- **Work to complete**: Without changing a character, return the entries, but not the images they hold.

+++ Exercise data

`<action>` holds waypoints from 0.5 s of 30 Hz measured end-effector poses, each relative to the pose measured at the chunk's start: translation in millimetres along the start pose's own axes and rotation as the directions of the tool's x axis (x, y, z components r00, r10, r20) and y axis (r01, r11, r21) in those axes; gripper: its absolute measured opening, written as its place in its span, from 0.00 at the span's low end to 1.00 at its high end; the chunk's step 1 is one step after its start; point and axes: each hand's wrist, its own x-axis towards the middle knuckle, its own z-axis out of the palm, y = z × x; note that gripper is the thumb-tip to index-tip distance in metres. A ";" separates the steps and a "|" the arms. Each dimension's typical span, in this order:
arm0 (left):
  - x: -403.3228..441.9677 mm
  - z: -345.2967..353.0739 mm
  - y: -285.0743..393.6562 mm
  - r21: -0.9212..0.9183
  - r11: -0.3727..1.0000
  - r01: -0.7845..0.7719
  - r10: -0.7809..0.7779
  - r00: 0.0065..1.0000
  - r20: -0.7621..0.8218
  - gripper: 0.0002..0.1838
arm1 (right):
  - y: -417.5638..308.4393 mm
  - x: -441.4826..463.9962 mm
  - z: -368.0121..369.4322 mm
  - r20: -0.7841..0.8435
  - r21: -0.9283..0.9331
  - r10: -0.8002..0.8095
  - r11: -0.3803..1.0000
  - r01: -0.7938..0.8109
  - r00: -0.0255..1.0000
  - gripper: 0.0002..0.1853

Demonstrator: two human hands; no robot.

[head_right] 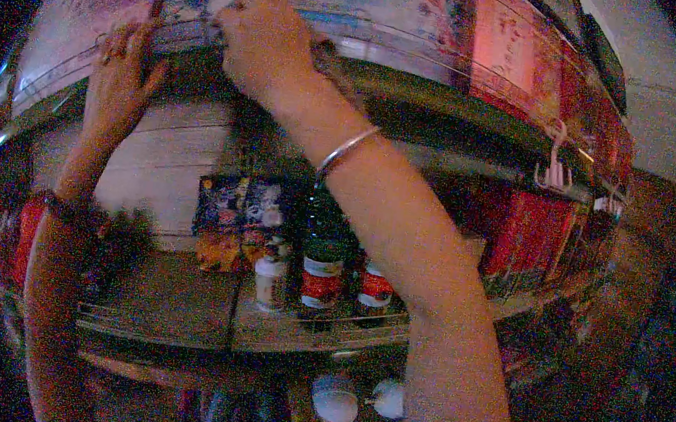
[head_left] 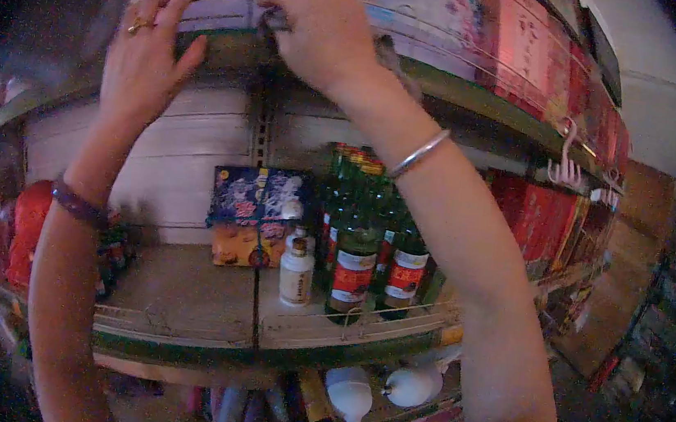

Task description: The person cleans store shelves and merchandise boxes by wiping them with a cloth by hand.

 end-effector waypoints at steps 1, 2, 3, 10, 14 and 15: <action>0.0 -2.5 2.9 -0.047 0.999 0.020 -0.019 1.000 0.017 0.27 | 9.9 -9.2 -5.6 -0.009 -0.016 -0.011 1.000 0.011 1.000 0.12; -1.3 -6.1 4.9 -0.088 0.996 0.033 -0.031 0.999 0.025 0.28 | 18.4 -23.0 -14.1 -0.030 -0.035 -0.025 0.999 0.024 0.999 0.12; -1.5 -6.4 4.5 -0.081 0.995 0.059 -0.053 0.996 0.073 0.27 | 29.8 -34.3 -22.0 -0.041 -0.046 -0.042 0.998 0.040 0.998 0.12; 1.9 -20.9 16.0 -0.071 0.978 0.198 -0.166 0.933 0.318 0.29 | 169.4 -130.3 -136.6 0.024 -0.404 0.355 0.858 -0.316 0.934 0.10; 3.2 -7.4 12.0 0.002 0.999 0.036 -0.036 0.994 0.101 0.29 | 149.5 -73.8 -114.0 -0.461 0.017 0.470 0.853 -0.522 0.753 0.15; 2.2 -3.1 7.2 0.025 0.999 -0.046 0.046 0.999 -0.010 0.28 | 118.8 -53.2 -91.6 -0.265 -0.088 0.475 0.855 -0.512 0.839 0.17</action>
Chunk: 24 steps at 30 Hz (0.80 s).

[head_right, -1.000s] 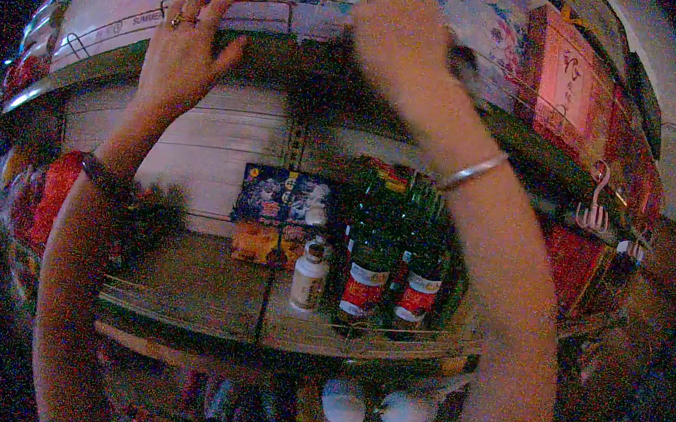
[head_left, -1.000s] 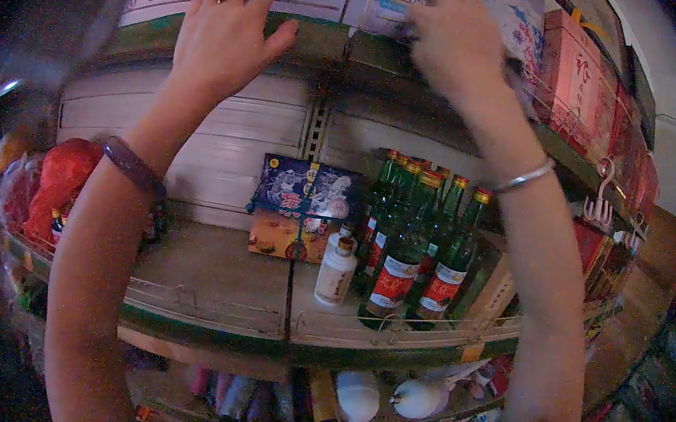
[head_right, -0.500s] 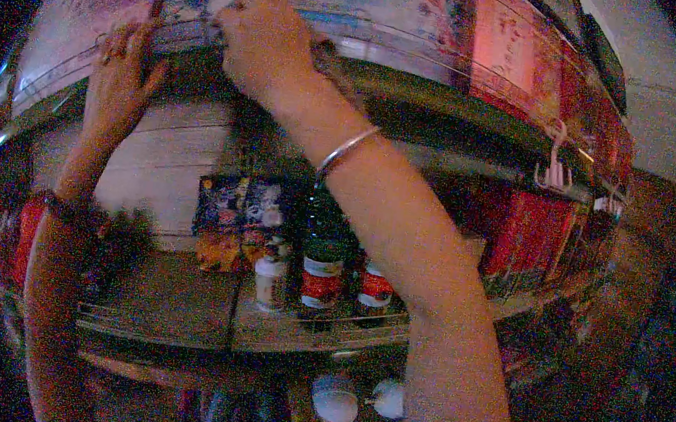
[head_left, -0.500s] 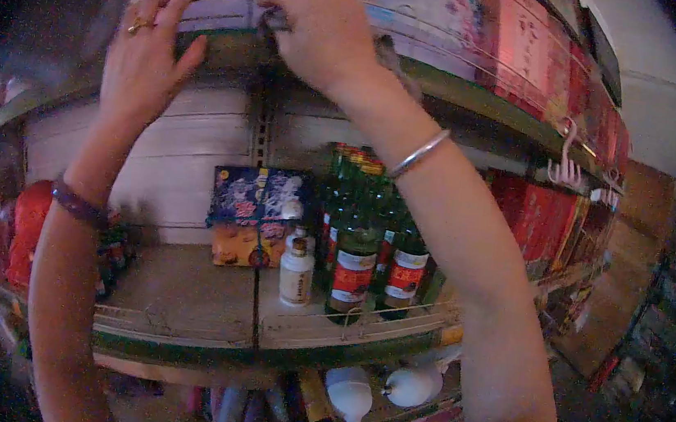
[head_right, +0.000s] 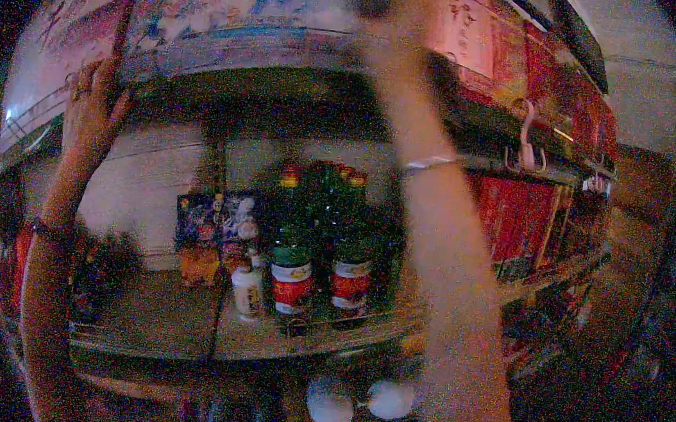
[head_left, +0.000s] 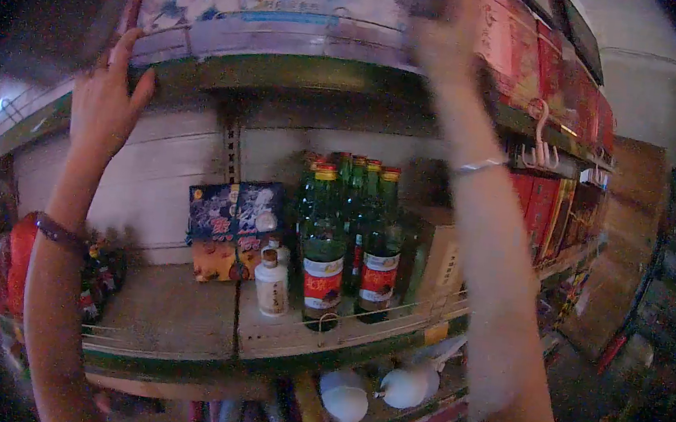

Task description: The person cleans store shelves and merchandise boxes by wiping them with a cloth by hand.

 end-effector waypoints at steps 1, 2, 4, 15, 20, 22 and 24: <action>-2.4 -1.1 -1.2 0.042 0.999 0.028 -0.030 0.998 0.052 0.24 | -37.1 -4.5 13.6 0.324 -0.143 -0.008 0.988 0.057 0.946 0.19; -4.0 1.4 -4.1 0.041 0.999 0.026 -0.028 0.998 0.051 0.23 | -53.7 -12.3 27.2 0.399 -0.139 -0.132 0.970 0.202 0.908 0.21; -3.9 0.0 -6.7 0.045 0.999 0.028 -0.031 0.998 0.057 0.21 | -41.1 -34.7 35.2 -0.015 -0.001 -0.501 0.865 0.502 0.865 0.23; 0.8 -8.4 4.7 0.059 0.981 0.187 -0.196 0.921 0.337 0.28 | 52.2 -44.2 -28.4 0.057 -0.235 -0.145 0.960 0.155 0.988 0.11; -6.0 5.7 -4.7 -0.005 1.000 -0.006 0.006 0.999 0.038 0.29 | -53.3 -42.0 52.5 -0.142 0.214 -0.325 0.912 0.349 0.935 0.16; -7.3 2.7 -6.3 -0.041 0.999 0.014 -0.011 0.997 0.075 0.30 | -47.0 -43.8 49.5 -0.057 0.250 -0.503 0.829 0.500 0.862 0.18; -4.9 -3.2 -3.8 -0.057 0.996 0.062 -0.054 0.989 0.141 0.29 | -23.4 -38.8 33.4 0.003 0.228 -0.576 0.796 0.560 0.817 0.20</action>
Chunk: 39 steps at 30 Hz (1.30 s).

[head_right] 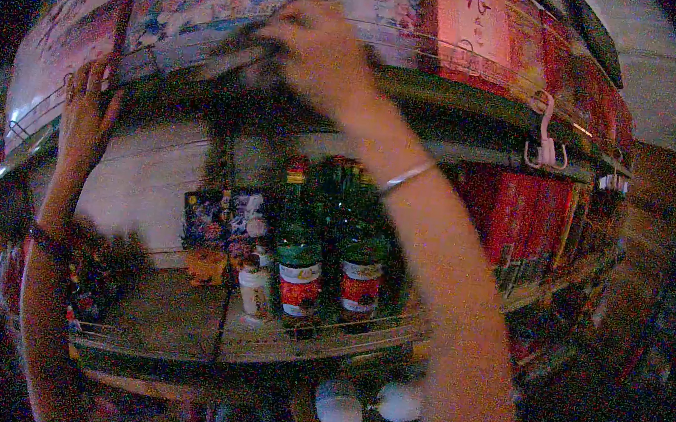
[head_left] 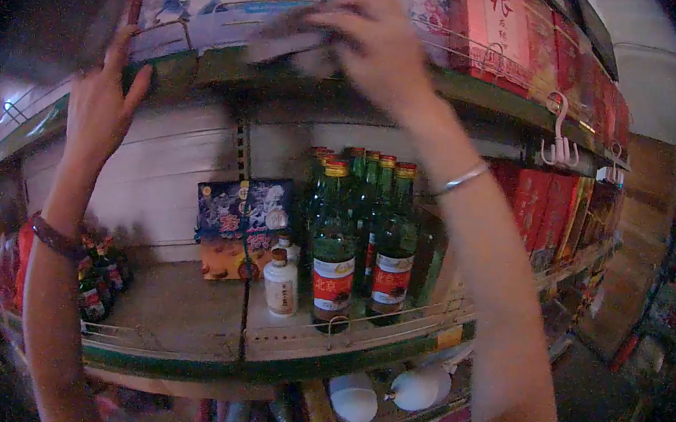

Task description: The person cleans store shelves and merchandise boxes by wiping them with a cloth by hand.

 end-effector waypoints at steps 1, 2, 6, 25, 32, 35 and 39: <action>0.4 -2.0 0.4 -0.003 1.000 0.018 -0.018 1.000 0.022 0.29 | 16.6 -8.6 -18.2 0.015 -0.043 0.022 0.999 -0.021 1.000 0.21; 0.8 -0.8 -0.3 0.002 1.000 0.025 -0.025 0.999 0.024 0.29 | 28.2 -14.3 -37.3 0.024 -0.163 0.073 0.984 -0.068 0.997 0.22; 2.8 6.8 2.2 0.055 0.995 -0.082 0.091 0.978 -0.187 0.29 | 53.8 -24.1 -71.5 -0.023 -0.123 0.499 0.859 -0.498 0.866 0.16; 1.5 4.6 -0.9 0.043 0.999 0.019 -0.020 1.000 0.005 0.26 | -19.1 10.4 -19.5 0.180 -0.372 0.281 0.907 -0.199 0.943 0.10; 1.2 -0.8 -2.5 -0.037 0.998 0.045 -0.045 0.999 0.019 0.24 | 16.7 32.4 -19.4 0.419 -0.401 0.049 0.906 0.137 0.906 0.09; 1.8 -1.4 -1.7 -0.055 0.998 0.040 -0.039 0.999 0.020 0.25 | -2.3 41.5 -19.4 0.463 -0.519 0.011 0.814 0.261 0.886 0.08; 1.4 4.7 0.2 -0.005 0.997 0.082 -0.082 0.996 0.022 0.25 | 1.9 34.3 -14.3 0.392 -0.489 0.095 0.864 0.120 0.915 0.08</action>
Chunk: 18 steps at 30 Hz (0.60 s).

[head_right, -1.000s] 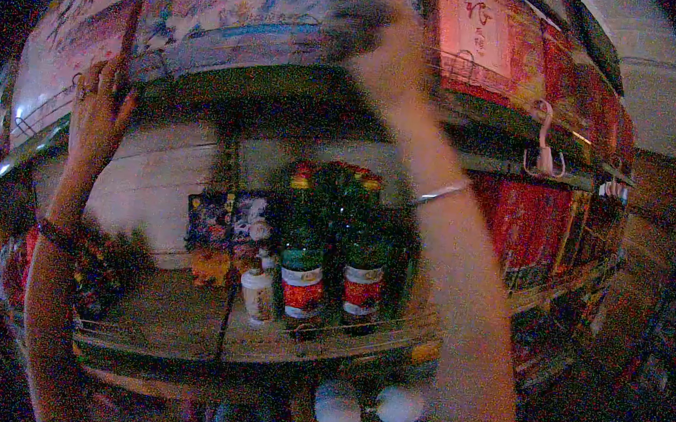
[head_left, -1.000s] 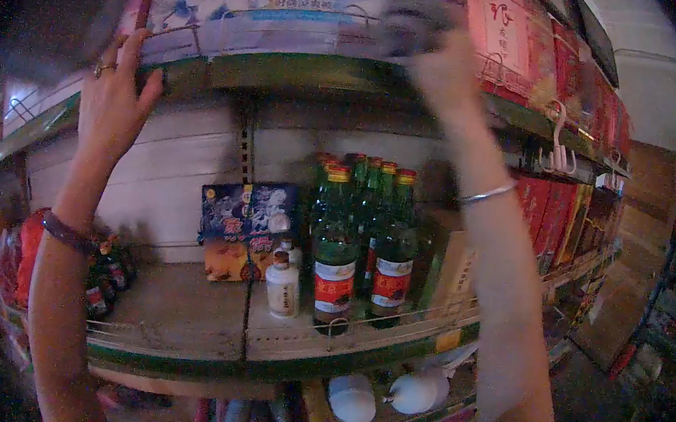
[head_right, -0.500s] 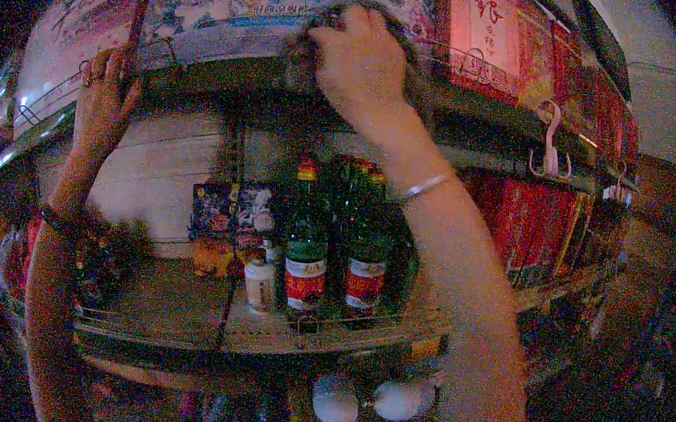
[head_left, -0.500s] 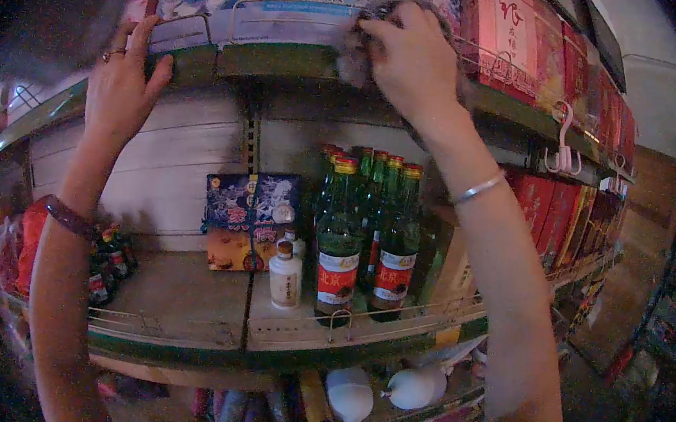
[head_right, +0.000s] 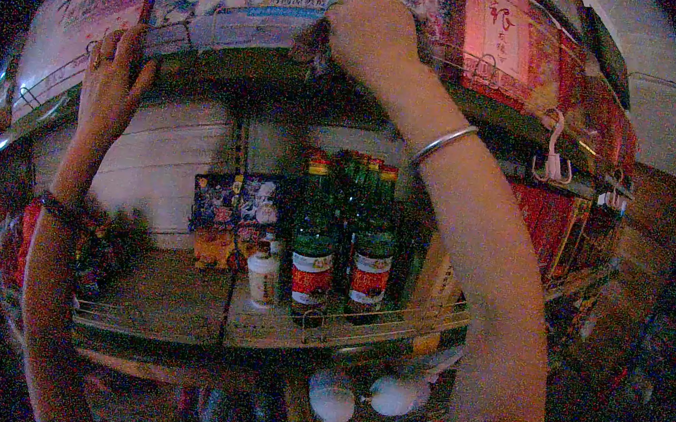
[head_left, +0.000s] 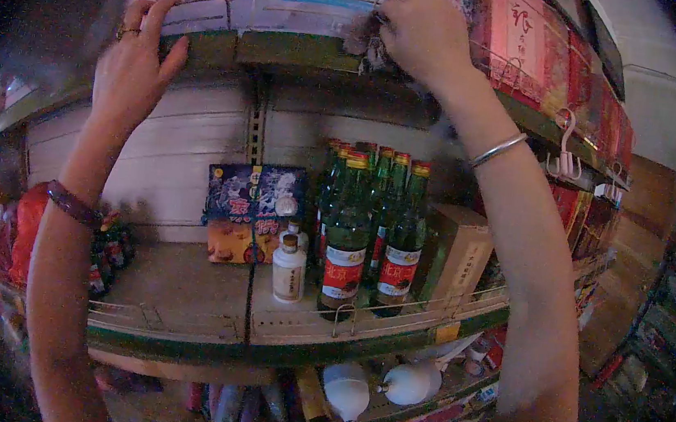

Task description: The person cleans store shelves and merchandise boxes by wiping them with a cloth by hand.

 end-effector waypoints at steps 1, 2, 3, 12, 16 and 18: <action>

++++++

- **Expected answer**:
`<action>` holds waypoints from 0.5 s of 30 Hz measured end-effector poses, each relative to the pose measured at the chunk's start: translation in millimetres along the start pose's own axes and rotation as the directions of the tool's x axis (x, y, z components r00, r10, r20) and y axis (r01, r11, r21) in those axes; gripper: its absolute measured opening, written as its place in its span, from 0.00 at the span's low end to 1.00 at its high end; the chunk's step 1 is one step after its start; point and axes: each hand's wrist, its own x-axis towards the middle knuckle, its own z-axis out of the palm, y = z × x; note that gripper is the thumb-tip to index-tip distance in metres. A ";" separates the steps and a "|" the arms. Each dimension's typical span, in this order:
arm0 (left):
  - x: -403.3228..441.9677 mm
  - z: -345.2967..353.0739 mm
  - y: -285.0743..393.6562 mm
  - r21: -0.9212..0.9183
  - r11: -0.3727..1.0000
  - r01: -0.7845..0.7719
  - r10: -0.7809..0.7779
  - r00: 0.0065..1.0000
  - r20: -0.7621..0.8218
  - gripper: 0.0002..0.1838
arm1 (right):
  - y: -417.5638..308.4393 mm
  - x: -441.4826..463.9962 mm
  - z: -368.0121..369.4322 mm
  - r20: -0.7841..0.8435
  - r21: -0.9283..0.9331
  - r10: -0.8002..0.8095
  - r11: -0.3803..1.0000
  - r01: -0.7938..0.8109
  - r00: -0.0255..1.0000
  - gripper: 0.0002..0.1853

Demonstrator: two human hands; no robot.

[head_right] 
[head_left] 

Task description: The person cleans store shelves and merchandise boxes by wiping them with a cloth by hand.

 end-effector waypoints at steps 1, 2, 3, 10, 14 and 15: <action>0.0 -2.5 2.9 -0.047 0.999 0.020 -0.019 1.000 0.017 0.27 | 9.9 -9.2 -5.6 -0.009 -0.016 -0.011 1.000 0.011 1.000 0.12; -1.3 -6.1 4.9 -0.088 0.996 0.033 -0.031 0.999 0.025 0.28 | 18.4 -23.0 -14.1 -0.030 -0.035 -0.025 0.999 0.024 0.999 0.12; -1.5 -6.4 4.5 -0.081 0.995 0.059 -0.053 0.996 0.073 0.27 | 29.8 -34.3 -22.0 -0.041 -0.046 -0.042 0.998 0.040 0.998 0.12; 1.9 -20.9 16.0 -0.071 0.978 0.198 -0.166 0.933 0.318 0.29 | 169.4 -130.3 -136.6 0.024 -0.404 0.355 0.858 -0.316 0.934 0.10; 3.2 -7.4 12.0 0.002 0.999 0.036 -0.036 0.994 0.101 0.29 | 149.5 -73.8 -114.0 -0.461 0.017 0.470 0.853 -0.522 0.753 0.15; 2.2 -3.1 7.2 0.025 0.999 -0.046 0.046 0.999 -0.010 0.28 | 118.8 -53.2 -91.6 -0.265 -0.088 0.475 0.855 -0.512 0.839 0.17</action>
Chunk: 24 steps at 30 Hz (0.80 s).

[head_right, -1.000s] 
[head_left, -1.000s] 
[head_right, -0.500s] 
[head_left, -0.500s] 
[head_right, +0.000s] 
[head_left, +0.000s] 

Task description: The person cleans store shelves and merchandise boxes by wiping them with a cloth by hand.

 end-effector waypoints at steps 1, 2, 4, 15, 20, 22 and 24: <action>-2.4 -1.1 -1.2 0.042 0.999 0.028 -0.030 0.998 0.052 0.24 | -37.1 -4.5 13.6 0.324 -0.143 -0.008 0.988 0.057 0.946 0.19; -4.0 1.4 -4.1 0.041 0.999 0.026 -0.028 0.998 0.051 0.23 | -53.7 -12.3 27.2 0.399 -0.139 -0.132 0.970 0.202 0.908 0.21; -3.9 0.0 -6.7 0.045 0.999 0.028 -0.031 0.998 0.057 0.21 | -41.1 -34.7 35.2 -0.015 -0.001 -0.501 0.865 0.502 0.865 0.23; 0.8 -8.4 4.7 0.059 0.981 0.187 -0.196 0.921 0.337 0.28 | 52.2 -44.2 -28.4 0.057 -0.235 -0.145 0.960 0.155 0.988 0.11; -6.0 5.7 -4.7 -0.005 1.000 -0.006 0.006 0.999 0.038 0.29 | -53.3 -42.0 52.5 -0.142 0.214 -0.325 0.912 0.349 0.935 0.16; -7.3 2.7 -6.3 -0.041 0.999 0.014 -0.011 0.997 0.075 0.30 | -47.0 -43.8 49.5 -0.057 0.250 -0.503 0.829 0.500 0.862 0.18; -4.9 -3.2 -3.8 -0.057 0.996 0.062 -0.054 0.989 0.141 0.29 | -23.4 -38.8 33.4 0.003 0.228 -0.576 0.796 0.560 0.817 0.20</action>
Chunk: 39 steps at 30 Hz (1.30 s).

[head_right] 
[head_left] 

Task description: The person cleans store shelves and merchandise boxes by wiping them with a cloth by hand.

 end-effector waypoints at steps 1, 2, 6, 25, 32, 35 and 39: <action>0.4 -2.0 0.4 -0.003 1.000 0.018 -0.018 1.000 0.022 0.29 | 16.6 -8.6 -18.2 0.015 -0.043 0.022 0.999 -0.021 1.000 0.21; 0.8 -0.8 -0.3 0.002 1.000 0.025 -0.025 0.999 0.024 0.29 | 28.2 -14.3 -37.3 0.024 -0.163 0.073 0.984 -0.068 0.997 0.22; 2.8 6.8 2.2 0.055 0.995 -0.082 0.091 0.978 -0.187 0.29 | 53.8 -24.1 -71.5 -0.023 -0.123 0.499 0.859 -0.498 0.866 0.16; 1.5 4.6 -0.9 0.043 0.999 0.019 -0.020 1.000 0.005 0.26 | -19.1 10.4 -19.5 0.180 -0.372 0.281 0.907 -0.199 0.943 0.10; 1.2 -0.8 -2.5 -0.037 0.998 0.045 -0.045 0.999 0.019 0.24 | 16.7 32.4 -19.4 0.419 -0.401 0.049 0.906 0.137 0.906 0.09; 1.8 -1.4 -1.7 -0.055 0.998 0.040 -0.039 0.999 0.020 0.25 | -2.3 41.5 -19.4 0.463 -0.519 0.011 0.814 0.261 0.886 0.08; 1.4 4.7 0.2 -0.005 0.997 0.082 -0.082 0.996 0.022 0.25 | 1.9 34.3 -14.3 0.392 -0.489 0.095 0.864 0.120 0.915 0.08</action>
Chunk: 18 steps at 30 Hz (0.60 s).

[head_right, -1.000s] 
[head_left, -1.000s] 
[head_right, -0.500s] 
[head_left, -0.500s] 
[head_right, +0.000s] 
[head_left, +0.000s] 

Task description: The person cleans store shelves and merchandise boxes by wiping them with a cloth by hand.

 end-effector waypoints at steps 1, 2, 3, 12, 16 and 18: <action>

There is nothing more to the output.